◆ **TASK PROMPT**: This exercise asks for every line of the material that contains the word "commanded".

* * * * * * * * *

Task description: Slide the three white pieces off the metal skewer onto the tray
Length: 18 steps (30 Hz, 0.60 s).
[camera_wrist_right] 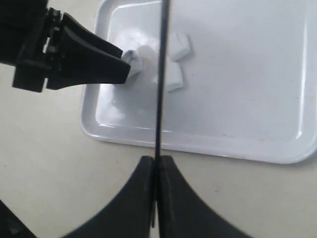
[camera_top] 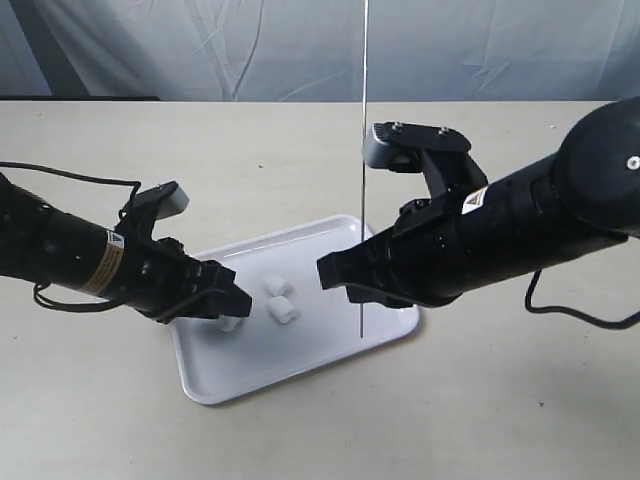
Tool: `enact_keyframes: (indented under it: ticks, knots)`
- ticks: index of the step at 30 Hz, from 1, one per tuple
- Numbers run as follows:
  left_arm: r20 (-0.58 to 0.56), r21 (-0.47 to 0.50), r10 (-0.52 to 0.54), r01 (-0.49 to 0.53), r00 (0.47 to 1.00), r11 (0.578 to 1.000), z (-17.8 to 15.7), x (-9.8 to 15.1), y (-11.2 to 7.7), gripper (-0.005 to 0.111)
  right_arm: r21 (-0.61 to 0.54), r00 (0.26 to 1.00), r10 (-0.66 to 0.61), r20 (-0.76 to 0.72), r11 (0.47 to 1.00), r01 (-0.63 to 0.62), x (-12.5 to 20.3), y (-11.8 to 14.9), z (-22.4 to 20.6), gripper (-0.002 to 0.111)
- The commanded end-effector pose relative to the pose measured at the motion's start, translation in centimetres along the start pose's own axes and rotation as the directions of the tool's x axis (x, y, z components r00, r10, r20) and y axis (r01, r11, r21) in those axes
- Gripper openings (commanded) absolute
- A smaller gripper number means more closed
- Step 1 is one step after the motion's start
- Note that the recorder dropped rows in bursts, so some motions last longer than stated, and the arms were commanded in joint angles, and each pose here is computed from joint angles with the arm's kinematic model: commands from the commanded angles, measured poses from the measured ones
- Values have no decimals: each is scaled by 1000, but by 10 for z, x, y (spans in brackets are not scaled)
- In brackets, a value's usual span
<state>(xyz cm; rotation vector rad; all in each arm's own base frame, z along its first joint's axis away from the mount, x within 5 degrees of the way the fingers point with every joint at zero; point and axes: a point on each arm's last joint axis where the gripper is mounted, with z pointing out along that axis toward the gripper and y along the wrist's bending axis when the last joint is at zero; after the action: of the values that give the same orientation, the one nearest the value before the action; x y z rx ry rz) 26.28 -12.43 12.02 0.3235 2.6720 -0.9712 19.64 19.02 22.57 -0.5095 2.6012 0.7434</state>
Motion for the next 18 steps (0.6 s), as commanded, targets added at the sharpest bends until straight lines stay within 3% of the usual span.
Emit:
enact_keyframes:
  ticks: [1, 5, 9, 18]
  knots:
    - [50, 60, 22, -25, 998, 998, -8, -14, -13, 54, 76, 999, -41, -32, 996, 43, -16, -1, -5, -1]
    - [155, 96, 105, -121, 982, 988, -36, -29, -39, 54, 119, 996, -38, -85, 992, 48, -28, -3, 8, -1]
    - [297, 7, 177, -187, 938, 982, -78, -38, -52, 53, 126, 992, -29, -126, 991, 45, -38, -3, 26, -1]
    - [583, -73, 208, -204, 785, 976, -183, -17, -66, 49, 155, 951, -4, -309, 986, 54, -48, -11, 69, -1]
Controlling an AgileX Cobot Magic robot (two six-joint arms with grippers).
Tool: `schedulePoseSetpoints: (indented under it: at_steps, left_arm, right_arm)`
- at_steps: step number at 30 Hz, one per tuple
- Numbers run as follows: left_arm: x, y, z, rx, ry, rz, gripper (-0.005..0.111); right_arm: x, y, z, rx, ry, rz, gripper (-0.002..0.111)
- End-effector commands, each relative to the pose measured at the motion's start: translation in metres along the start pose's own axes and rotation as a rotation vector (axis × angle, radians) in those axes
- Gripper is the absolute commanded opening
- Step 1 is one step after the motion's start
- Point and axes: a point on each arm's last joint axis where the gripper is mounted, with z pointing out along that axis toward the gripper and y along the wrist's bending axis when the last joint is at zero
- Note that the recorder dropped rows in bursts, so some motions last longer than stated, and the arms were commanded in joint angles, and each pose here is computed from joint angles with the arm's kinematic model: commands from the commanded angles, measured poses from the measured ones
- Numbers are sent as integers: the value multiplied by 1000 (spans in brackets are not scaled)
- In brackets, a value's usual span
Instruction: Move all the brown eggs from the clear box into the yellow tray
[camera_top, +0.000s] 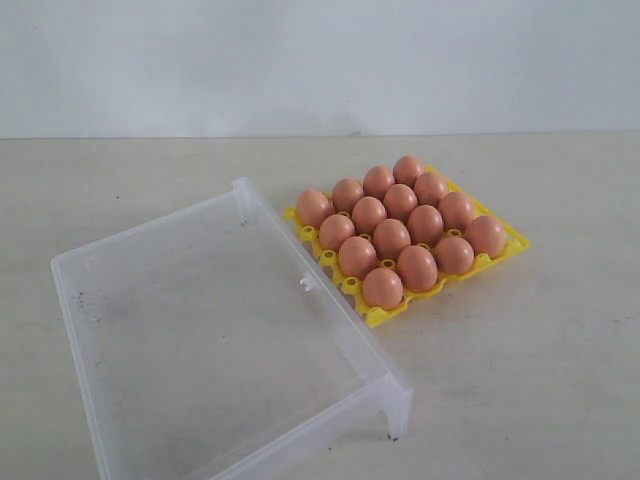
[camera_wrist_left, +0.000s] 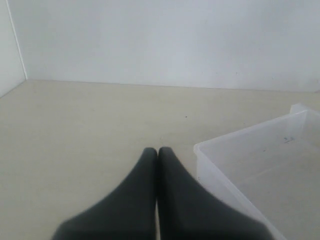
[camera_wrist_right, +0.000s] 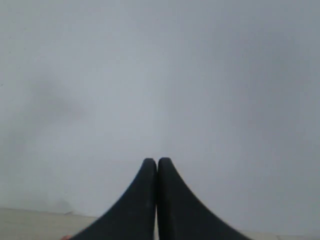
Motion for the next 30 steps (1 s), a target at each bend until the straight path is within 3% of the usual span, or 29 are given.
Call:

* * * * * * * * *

◆ **SOLUTION TO THIS TASK**:
- The commanded end-effector pose relative to the pose measured at the motion's start, translation in centimetres along the start pose's own axes and rotation as the directions of the tool's x axis (x, y, z components r00, r10, r20) and y axis (r01, r11, r21) in those axes
- Gripper openings (commanded) absolute
- Note that the recorder dropped rows in bursts, so some motions last longer than stated, and the arms were commanded in joint angles, and each pose here is computed from joint angles with the arm's kinematic model: commands from the commanded angles, measured poses from the measured ones
Motion for the next 18 steps (0.6 s), as commanded, targets added at the sharpest bends until straight lines stay within 3% of the usual span.
- Gripper is the absolute commanded opening
- Note that the recorder dropped rows in bursts, so some motions last longer than stated, and the arms were commanded in joint angles, and each pose here is computed from joint angles with the arm's kinematic model: commands from the commanded angles, measured poses from the measured ones

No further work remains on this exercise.